Comment by zenkey

Comment by zenkey 2 months ago

88 replies

I've been programming with Python for over 10 years now, and I use type hints whenever I can because of how many bugs they help catch. At this point, I'm beginning to form a rather radical view. As LLMs get smarter and vibe coding (or even more abstract ways of producing software) becomes normalized, we'll be less and less concerned about compatibility with existing codebases because new code will be cheaper, faster to produce, and more disposable. If progress continues at this pace, generating tests with near 100% coverage and fully rewriting libraries against those tests could be feasible within the next decade. Given that, I don't think backward compatibility should be the priority when it comes to language design and improvements. I'm personally ready to embrace a "Python 4" with a strict ownership model like Rust's (hopefully more flexible), fully typed, with the old baggage dropped and all the new bells and whistles.
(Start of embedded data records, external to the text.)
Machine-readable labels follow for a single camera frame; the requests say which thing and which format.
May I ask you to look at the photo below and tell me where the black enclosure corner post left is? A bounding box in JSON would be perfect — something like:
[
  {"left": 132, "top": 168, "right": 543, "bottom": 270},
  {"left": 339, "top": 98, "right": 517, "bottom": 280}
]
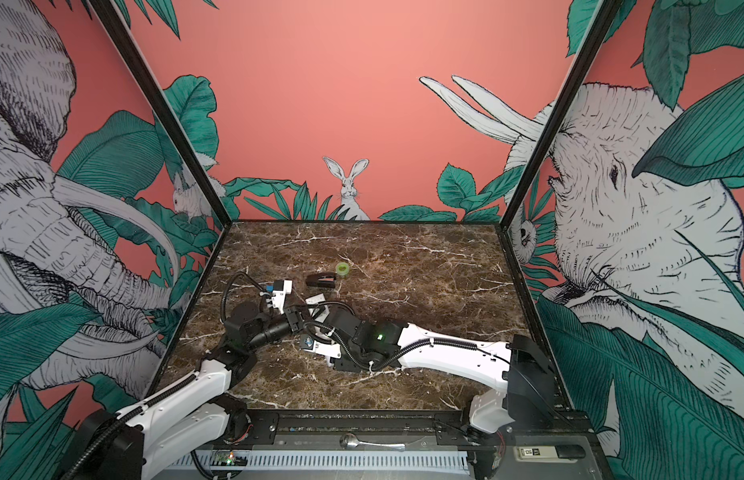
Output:
[{"left": 86, "top": 0, "right": 232, "bottom": 228}]

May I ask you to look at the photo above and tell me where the white remote control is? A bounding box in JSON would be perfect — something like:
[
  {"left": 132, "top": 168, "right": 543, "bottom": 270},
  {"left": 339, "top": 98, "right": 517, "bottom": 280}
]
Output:
[{"left": 306, "top": 294, "right": 340, "bottom": 367}]

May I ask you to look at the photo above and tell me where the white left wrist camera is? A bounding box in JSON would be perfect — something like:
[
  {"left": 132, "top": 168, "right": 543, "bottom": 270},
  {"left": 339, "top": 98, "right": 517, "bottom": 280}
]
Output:
[{"left": 261, "top": 280, "right": 293, "bottom": 314}]

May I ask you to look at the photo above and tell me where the white label box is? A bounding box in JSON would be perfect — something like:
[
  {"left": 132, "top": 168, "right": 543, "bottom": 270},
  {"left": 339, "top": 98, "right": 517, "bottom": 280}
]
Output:
[{"left": 513, "top": 444, "right": 587, "bottom": 463}]

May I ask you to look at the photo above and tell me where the black enclosure corner post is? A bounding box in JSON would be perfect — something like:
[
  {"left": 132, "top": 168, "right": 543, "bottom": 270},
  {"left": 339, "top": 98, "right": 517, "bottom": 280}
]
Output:
[
  {"left": 500, "top": 0, "right": 625, "bottom": 229},
  {"left": 86, "top": 0, "right": 232, "bottom": 228}
]

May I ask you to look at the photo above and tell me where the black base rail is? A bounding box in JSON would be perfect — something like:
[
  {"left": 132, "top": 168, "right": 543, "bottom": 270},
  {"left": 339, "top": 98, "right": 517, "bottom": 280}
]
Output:
[{"left": 231, "top": 409, "right": 595, "bottom": 451}]

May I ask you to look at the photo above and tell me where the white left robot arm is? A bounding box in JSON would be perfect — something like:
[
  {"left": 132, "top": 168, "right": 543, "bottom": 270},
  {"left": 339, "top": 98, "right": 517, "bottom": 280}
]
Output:
[{"left": 55, "top": 302, "right": 313, "bottom": 479}]

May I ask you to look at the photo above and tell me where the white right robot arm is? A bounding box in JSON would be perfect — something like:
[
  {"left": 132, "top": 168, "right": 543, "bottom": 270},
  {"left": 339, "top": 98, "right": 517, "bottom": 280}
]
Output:
[{"left": 307, "top": 296, "right": 557, "bottom": 433}]

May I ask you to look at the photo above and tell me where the black stapler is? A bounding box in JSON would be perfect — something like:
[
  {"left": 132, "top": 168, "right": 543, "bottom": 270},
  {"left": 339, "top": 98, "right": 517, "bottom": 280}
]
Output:
[{"left": 305, "top": 272, "right": 337, "bottom": 289}]

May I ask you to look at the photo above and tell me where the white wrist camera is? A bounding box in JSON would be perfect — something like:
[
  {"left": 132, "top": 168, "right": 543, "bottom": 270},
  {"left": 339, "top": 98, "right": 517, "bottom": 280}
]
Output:
[
  {"left": 300, "top": 334, "right": 342, "bottom": 363},
  {"left": 261, "top": 280, "right": 293, "bottom": 314}
]

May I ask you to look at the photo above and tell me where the white perforated cable tray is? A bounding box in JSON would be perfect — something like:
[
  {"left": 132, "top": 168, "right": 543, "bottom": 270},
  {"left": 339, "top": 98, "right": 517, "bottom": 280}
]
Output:
[{"left": 197, "top": 450, "right": 471, "bottom": 474}]

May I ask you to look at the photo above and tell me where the black enclosure corner post right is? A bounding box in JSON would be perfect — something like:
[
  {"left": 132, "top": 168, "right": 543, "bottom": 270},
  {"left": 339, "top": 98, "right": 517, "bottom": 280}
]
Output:
[{"left": 500, "top": 0, "right": 625, "bottom": 229}]

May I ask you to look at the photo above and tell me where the green tape roll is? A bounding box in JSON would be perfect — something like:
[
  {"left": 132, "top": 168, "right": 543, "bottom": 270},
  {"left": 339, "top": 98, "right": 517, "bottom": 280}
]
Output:
[{"left": 336, "top": 262, "right": 350, "bottom": 277}]

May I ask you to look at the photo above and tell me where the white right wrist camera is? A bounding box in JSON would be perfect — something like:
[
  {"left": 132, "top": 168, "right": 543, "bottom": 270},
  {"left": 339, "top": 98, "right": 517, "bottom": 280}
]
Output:
[{"left": 300, "top": 334, "right": 342, "bottom": 363}]

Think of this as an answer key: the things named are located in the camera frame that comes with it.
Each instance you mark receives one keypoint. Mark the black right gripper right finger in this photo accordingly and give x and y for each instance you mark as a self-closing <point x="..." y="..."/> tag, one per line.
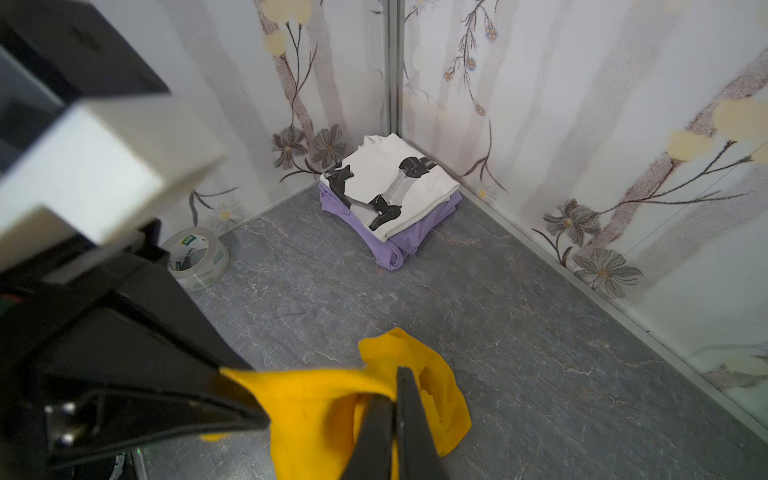
<point x="417" y="455"/>

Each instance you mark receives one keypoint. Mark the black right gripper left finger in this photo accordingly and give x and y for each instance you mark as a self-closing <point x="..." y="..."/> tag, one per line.
<point x="373" y="453"/>

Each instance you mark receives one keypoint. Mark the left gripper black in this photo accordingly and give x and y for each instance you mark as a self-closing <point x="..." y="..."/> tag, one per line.
<point x="102" y="350"/>

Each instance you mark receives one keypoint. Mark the yellow t-shirt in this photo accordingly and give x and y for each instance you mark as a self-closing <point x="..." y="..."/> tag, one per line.
<point x="316" y="415"/>

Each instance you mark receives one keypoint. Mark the clear tape roll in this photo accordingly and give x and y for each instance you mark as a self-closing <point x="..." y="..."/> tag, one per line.
<point x="197" y="258"/>

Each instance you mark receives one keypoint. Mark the purple folded t-shirt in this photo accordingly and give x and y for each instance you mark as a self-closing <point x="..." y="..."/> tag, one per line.
<point x="392" y="253"/>

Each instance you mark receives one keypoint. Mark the white printed folded t-shirt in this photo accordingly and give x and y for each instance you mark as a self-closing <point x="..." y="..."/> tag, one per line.
<point x="388" y="185"/>

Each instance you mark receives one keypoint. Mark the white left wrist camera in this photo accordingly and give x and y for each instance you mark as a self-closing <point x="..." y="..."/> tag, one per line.
<point x="93" y="143"/>

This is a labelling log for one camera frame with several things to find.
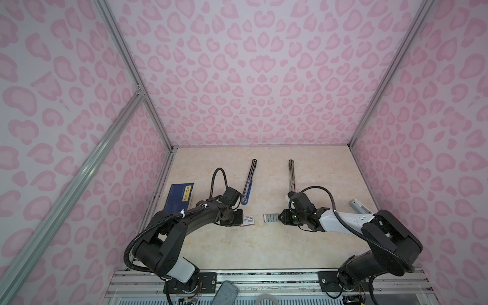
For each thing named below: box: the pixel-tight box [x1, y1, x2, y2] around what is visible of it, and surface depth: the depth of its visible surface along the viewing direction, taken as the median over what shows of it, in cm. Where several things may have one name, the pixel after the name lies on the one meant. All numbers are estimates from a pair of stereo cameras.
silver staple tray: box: [263, 213, 279, 223], surface depth 92 cm
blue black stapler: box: [240, 158, 258, 206], surface depth 103 cm
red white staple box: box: [240, 215, 255, 227], surface depth 90 cm
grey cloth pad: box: [211, 280, 239, 305], surface depth 70 cm
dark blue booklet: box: [163, 183, 194, 215], surface depth 100 cm
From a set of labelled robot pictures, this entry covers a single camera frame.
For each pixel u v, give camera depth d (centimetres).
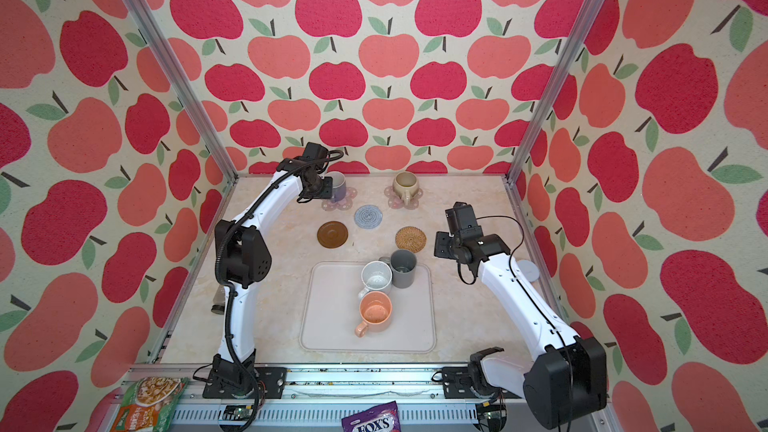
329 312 86
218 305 85
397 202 111
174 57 88
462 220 62
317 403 72
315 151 78
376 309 86
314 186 84
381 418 69
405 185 108
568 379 38
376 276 92
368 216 108
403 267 91
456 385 73
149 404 70
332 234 104
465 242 56
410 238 102
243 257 57
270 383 75
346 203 112
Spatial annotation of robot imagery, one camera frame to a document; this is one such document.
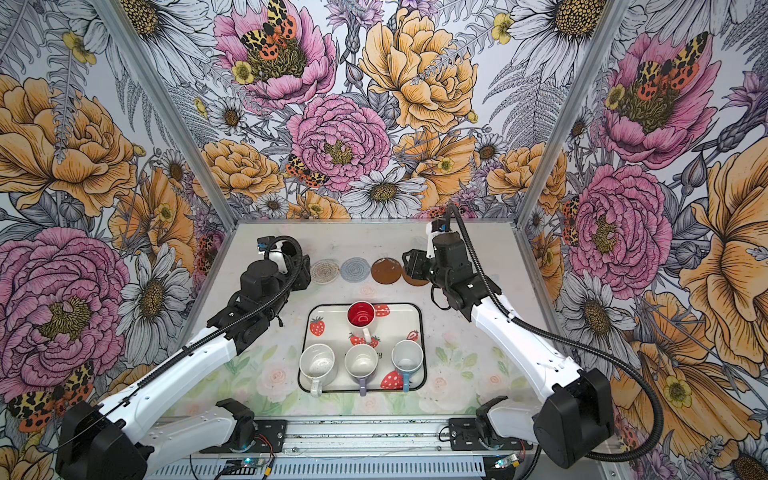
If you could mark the green circuit board left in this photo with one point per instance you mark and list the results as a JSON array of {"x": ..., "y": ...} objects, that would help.
[{"x": 248, "y": 466}]

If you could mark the aluminium corner post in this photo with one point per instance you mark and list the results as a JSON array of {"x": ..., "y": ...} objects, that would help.
[
  {"x": 606, "y": 31},
  {"x": 124, "y": 37}
]

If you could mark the white mug blue handle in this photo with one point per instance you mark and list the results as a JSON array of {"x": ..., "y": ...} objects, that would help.
[{"x": 407, "y": 357}]

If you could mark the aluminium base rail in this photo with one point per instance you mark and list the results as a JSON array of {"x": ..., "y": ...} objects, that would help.
[{"x": 377, "y": 448}]

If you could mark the aluminium corner post left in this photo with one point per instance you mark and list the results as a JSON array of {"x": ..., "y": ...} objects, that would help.
[{"x": 124, "y": 37}]

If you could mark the white mug purple handle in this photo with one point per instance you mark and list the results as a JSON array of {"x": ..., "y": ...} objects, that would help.
[{"x": 361, "y": 362}]

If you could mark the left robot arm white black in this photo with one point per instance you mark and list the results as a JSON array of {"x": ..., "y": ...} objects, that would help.
[{"x": 120, "y": 438}]

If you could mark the green circuit board right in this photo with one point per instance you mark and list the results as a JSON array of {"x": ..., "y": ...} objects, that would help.
[{"x": 509, "y": 461}]

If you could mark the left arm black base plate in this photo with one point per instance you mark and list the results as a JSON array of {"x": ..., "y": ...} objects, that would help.
[{"x": 270, "y": 435}]

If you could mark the grey mug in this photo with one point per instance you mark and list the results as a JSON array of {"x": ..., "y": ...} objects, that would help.
[{"x": 416, "y": 265}]

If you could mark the green circuit board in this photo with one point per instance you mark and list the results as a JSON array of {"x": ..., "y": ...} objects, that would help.
[
  {"x": 248, "y": 466},
  {"x": 509, "y": 461}
]

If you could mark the black mug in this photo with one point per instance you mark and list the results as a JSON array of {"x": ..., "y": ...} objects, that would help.
[{"x": 297, "y": 263}]

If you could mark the aluminium corner post right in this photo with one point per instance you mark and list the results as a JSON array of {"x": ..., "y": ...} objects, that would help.
[{"x": 606, "y": 31}]

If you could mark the white strawberry print tray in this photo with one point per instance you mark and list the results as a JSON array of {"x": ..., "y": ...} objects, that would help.
[{"x": 327, "y": 324}]

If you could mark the plain brown wooden coaster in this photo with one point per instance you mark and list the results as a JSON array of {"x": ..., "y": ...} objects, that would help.
[{"x": 415, "y": 282}]

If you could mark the grey-blue braided rope coaster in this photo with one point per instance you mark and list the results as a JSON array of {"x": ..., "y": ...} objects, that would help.
[{"x": 355, "y": 270}]

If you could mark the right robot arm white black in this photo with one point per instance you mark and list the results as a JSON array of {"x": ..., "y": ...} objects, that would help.
[{"x": 575, "y": 413}]

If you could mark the scratched dark brown wooden coaster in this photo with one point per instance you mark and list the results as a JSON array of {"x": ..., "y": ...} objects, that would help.
[{"x": 386, "y": 271}]

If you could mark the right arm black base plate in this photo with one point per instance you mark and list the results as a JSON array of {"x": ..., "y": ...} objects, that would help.
[{"x": 475, "y": 434}]

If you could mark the red interior white mug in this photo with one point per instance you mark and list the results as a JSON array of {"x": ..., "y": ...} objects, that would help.
[{"x": 360, "y": 317}]

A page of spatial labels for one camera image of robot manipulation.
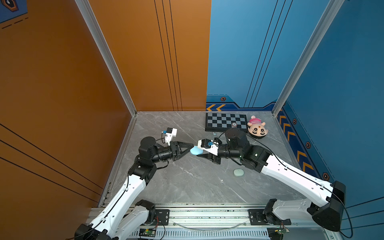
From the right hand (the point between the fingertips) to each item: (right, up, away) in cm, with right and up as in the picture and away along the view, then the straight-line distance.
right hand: (198, 148), depth 67 cm
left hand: (-2, +1, -2) cm, 3 cm away
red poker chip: (+27, +11, +42) cm, 51 cm away
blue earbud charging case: (-1, -1, -2) cm, 3 cm away
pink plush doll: (+39, +9, +33) cm, 52 cm away
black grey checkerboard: (+17, +13, +42) cm, 47 cm away
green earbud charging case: (+23, -17, +19) cm, 35 cm away
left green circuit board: (-24, -41, +5) cm, 48 cm away
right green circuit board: (+39, -40, +3) cm, 56 cm away
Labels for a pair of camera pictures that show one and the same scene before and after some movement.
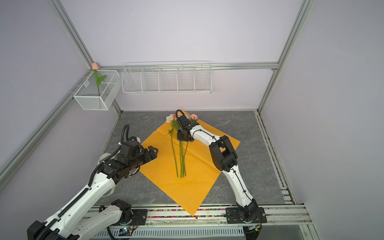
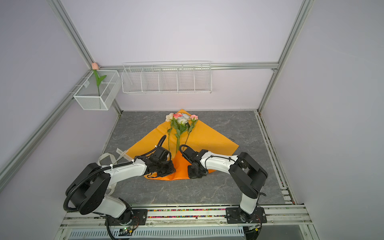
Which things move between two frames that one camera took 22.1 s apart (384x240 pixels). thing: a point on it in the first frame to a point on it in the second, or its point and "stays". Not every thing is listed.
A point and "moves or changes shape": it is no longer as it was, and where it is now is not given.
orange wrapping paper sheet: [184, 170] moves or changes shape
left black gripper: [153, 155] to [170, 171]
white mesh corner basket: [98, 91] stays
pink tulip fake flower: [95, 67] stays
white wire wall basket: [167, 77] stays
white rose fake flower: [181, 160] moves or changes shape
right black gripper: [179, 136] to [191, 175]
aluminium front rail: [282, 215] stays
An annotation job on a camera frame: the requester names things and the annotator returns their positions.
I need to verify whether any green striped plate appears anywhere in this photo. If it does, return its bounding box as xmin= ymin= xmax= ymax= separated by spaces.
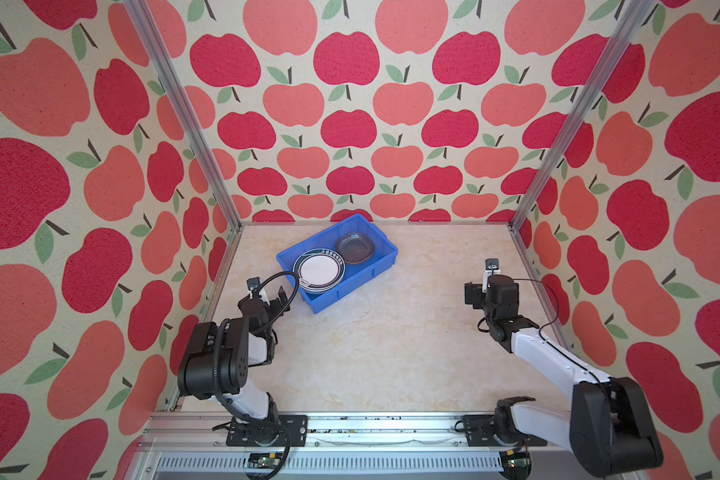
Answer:
xmin=293 ymin=248 xmax=346 ymax=294

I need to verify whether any clear glass plate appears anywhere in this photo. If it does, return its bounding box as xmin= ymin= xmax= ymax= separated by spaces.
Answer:
xmin=334 ymin=232 xmax=376 ymax=265

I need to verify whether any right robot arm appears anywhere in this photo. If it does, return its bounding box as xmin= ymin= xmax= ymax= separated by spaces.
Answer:
xmin=462 ymin=270 xmax=664 ymax=478

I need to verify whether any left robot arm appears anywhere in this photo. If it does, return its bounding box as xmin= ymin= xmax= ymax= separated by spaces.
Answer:
xmin=177 ymin=288 xmax=295 ymax=424

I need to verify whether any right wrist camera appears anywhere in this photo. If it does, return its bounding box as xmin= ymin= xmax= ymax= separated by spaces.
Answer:
xmin=482 ymin=258 xmax=501 ymax=293

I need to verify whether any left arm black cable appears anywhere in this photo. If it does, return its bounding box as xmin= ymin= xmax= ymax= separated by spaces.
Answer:
xmin=212 ymin=271 xmax=301 ymax=480

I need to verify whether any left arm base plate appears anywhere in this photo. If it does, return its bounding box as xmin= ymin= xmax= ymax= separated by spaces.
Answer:
xmin=226 ymin=414 xmax=309 ymax=448

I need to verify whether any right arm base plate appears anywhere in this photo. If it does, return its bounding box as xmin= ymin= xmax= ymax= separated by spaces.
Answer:
xmin=454 ymin=414 xmax=548 ymax=447

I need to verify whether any front aluminium rail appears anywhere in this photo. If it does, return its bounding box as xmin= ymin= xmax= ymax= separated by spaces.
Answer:
xmin=123 ymin=411 xmax=588 ymax=479

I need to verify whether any right aluminium frame post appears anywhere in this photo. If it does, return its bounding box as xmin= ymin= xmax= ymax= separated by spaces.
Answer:
xmin=509 ymin=0 xmax=657 ymax=235

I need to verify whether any aluminium frame post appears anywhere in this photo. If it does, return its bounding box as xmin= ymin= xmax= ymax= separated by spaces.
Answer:
xmin=509 ymin=0 xmax=657 ymax=235
xmin=124 ymin=0 xmax=242 ymax=234

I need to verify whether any left aluminium frame post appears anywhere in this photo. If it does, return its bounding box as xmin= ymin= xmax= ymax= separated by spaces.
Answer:
xmin=124 ymin=0 xmax=242 ymax=234

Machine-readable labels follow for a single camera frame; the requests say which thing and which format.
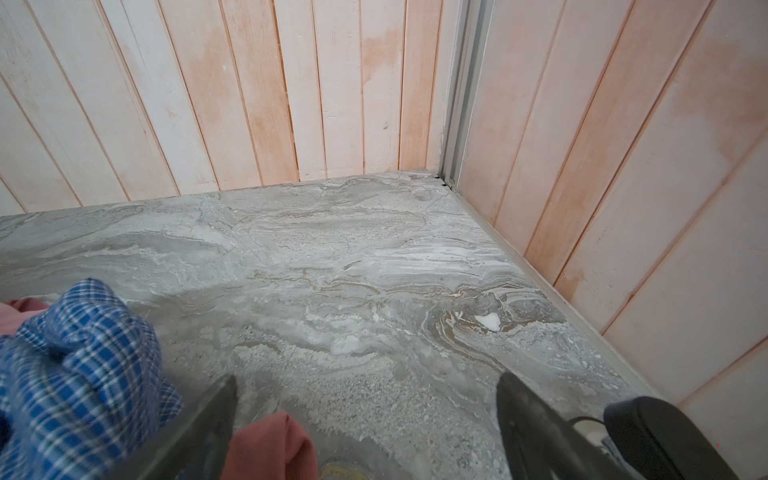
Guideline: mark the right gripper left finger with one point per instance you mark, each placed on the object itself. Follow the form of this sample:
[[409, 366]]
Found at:
[[193, 445]]

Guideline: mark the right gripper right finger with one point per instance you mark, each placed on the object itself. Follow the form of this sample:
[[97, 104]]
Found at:
[[539, 444]]

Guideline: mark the maroon cloth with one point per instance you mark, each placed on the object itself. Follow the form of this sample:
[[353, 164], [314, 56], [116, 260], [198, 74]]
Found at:
[[276, 447]]

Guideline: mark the blue checkered cloth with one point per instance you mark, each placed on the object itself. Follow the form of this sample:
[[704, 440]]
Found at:
[[82, 387]]

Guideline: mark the pink cloth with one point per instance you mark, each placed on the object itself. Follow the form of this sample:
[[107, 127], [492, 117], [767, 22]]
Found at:
[[16, 312]]

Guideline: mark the black grey stapler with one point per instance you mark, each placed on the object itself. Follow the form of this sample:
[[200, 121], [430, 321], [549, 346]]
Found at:
[[649, 438]]

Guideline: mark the aluminium frame rail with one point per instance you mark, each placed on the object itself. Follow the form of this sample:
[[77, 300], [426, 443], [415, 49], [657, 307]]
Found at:
[[474, 26]]

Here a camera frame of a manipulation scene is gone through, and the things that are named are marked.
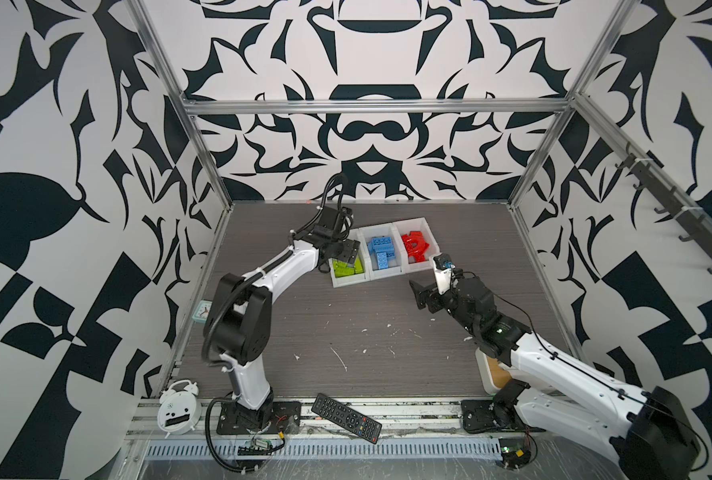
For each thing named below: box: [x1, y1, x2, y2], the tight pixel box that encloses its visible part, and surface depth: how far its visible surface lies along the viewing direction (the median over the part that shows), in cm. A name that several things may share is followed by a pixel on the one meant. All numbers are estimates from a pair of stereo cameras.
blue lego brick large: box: [368, 236, 396, 261], surface depth 103 cm
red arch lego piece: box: [401, 230, 430, 263], surface depth 104 cm
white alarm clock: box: [157, 379, 202, 439], surface depth 74 cm
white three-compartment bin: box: [330, 217, 441, 288], surface depth 101 cm
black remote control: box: [311, 393, 383, 445], surface depth 75 cm
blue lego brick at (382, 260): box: [376, 252, 389, 270], surface depth 101 cm
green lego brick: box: [333, 256, 364, 278], surface depth 101 cm
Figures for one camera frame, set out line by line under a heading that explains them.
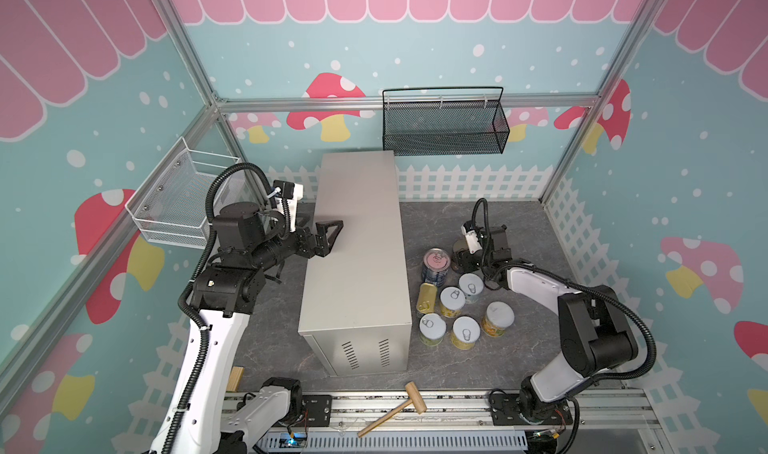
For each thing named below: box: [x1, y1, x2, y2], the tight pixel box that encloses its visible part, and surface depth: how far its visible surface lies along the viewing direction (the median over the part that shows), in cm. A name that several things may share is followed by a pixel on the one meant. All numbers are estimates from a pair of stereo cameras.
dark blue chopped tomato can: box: [451, 239, 470, 274], surface depth 87 cm
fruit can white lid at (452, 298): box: [440, 286, 466, 310], surface depth 91 cm
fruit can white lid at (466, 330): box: [450, 315, 481, 350], surface depth 84 cm
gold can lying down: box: [416, 282, 438, 314], surface depth 91 cm
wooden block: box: [226, 366, 245, 392], surface depth 81 cm
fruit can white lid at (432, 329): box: [419, 313, 447, 347], surface depth 85 cm
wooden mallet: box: [357, 381, 427, 438], surface depth 76 cm
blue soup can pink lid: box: [421, 247, 451, 288], surface depth 93 cm
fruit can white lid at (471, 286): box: [458, 273, 484, 304], surface depth 92 cm
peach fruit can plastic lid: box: [482, 301, 515, 338], surface depth 85 cm
Static typing should also help LLMs produce more correct code and make iteration and refactoring easier.

_ZeD_ 2 months ago

You think of code as an asset, but you're wrong: code is a cost.

Feature is what you want, and performance, and correctness, and robustness; not code

Older code is tested code, that is known to work, with known limitations and known performances

  • shiandow 2 months ago

    A corollary is that if at all possible try to solve problems without code or, failing that, with less code.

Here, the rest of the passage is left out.